Will you write out, word for word, every line from the one with "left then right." to the final line of the data below, with the pictures left out?

## Available data
--------------------------------

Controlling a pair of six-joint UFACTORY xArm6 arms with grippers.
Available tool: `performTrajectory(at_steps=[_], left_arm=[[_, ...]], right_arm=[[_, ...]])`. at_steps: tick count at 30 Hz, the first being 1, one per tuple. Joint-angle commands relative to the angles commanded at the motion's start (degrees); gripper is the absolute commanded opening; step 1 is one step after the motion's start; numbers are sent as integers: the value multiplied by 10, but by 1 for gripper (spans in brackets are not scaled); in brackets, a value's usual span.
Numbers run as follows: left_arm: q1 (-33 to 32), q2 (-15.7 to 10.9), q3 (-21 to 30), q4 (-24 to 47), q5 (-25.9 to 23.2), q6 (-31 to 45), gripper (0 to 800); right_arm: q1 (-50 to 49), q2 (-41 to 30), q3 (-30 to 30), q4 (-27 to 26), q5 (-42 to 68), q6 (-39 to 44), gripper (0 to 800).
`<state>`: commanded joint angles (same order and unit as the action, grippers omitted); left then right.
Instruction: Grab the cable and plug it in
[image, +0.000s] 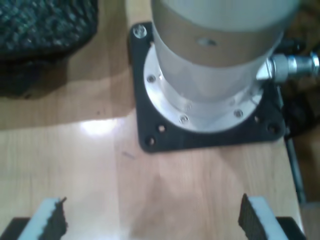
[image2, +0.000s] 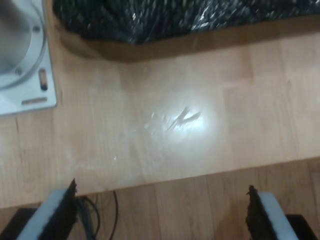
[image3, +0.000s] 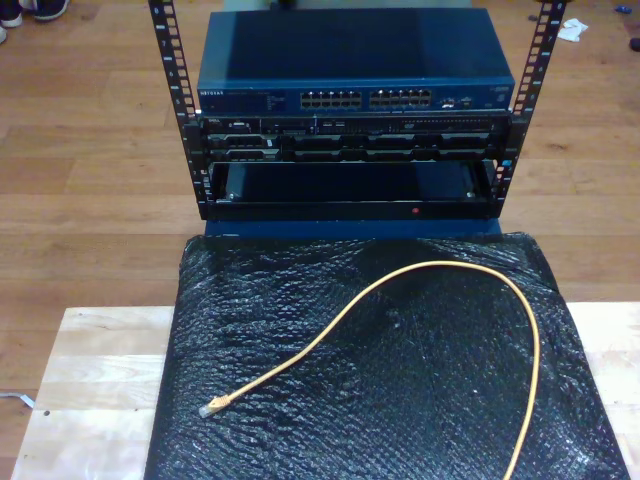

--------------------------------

## Your response
`<state>`: commanded joint angles (same order and unit as the action, grippers omitted); left then right.
Instruction: Grab the cable and plug it in
[image, +0.000s] 
[image2, +0.000s] 
[image3, +0.000s] 

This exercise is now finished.